Sağlık Bakanlığı bu yıl sadece 30 psikolog alacak!

Yazar: Mine Şenocaklı, Oksijen Gazetesi
Prof. Dr. Gökhan Malkoç ile Röportaj:


"Ülkemiz bir afetten diğerine, bir krizden diğerine yaralarını saramadan koşuyor. Bu toplumsal atmosferde psikologlara büyük görevler düştüğü açık" diyor Türk Psikologlar Derneği Başkanı Prof. Gökhan Malkoç ve devam ediyor: “Ülkemizde 150 bine yakın psikolog var. Toplumsal şiddetten bağımlılığa, depremlerden yangınlara her yerde psikolog ihtiyacı yakıcı hale gelmişken 30 psikolog kadrosu ilan etmek en hafif tabirle ciddiyetsizliktir!”

 


 

Daha dün İstanbul’un merkezinde, Şişli’de sokak ortasında genç bir kadın eski kocası tarafından kurşunlanarak öldürüldü. Tabanca tutukluk yaptı, o adam vurduğu kadının başından ayrılmadı ve tekrar kurşun yağdırdı. Öldüğüne ikna olana kadar... Hemen her gün bir kadın cinayetinin işlendiği, küçücük çocukların cinsel tacize ya da istismara uğradığı, yollarda insanların birbirlerine tekme yumruk girdiği bir ülkede yaşıyoruz. Travmalar ise bitmek bilmiyor. Geçim sıkıntısı artık kronik bir hastalık gibi, barınmak da beslenmek de büyük sorun! Siyasi krizler, sosyal krizler ardı ardına patlak veriyor. Yetmiyor bir de doğal afetler vuruyor. İşte böyle bir ortamda kaldıysa ruh sağlığımızı korumaya çalışıyoruz. Bunu tek başımıza yapamayacağımız da çok belli. İşte bu sebeple psikologlar var zaten.

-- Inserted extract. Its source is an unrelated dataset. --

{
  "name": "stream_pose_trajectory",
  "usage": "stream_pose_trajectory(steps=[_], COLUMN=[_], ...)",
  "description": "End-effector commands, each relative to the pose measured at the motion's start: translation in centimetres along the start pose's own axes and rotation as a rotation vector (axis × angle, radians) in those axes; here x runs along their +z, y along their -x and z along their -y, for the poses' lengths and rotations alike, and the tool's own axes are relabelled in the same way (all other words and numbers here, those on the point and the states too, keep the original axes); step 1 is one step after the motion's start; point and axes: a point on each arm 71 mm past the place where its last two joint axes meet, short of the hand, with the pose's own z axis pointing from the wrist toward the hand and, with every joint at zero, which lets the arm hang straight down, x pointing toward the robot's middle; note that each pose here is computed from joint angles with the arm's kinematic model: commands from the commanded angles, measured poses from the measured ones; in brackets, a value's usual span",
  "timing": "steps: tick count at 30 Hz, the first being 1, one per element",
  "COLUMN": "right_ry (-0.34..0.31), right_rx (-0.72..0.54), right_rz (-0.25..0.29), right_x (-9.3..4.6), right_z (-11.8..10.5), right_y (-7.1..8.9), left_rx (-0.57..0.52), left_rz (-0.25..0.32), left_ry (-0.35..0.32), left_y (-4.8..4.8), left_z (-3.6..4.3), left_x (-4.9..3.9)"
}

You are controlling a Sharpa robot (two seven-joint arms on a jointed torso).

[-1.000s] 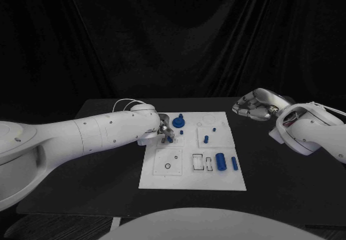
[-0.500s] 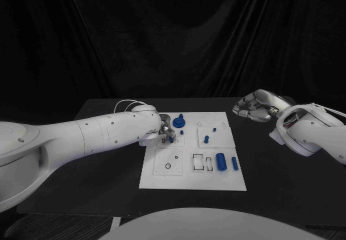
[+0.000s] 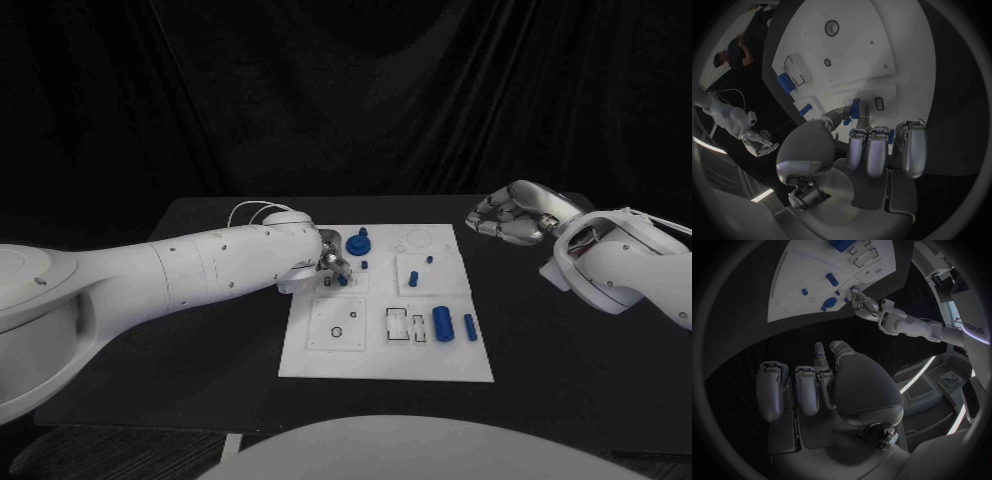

Türkiye’de üniversitelerin psikoloji bölümlerinden mezun olmuş yaklaşık 150 bin psikolog var. Her yıl aralarına 12 bin yeni mezun daha katılıyor. Peki bu kadar psikolog varken ve acil ihtiyaç da ortadayken, nasıl oluyor da Sağlık Bakanlığı 15 bin 342 personel alımı yapacakken sadece 30 psikolog kotası ayırabiliyor? Cevabı yok!


“Eğer bir çocuk lunaparka gidemiyorsa sorun var demektir”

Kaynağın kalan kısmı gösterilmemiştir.